Unwanted Dead or Alive
A review of the play
by Gwynne Hunt
I first read Elizabeth Hudson’s book, Snowbodies, a coule of year’s ago. I reviewed it for the print Rag and we began to communicate back and forth by email. The book was an excellent story of Elizabeth Hudson’s life on the streets as a sex trade worker and an addict. Very powerful.
Last spring Elizabeth decided to write a play to put in Art Matter’s Festival of Artistic and Creative Expression in June 2009. My theatre company, the Penny-a-Line Players produced this work. I do have to congratulate myself on casting Gai Grown Evans in this hard-hitting one-woman show, as not many actors could carry off 20 minutes on-stage talking to themselves.
Elizabeth set the scene with a woman at a bus stop waiting for a bus, talking to an unseen stranger who keeps asking her questions about why she is nervous. The character unfolds the story of her life through memory and pain. It would be a tough play to do for any actor but Gai held the audience captive with her intense portrayal.
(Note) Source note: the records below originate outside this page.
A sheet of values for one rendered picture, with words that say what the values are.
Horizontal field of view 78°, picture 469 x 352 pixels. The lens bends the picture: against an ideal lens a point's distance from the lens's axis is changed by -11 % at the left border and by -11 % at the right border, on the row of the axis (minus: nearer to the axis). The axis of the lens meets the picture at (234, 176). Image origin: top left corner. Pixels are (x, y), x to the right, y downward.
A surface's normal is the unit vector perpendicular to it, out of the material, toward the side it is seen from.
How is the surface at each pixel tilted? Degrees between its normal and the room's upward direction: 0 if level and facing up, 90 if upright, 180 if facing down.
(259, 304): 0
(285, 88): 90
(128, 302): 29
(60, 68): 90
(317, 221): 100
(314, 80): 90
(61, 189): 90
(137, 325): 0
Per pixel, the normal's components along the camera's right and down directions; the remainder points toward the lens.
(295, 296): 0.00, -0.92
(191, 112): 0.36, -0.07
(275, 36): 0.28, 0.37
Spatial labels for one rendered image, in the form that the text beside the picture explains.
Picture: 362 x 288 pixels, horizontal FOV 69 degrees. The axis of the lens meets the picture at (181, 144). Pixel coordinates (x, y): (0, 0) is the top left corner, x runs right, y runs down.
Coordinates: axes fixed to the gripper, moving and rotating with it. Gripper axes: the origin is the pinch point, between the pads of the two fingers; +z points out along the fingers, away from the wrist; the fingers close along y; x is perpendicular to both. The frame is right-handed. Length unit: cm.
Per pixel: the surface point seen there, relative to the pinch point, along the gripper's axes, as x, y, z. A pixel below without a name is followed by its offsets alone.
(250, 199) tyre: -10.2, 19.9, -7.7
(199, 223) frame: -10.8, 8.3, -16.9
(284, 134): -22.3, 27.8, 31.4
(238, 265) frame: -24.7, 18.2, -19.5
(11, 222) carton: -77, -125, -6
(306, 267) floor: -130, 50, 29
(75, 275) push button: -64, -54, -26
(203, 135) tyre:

The script itself unveils the reality that you can walk away from your past but it is always with you. The character at the bus stop suffers from post traumatic stress from her life on the streets. She reveals an encounter with Willy Picton (convicted murderer of women from Vancouver’s Downtown Eastside) and that revelation is a chilling reminder of how close she came to death.
This was Elizabeth’s first play, and I look forward to more plays from her; she has an amazing story to tell and it plays out well on the stage. Works like Unwanted Dead or Alive strengthen the cause of ending violence against women.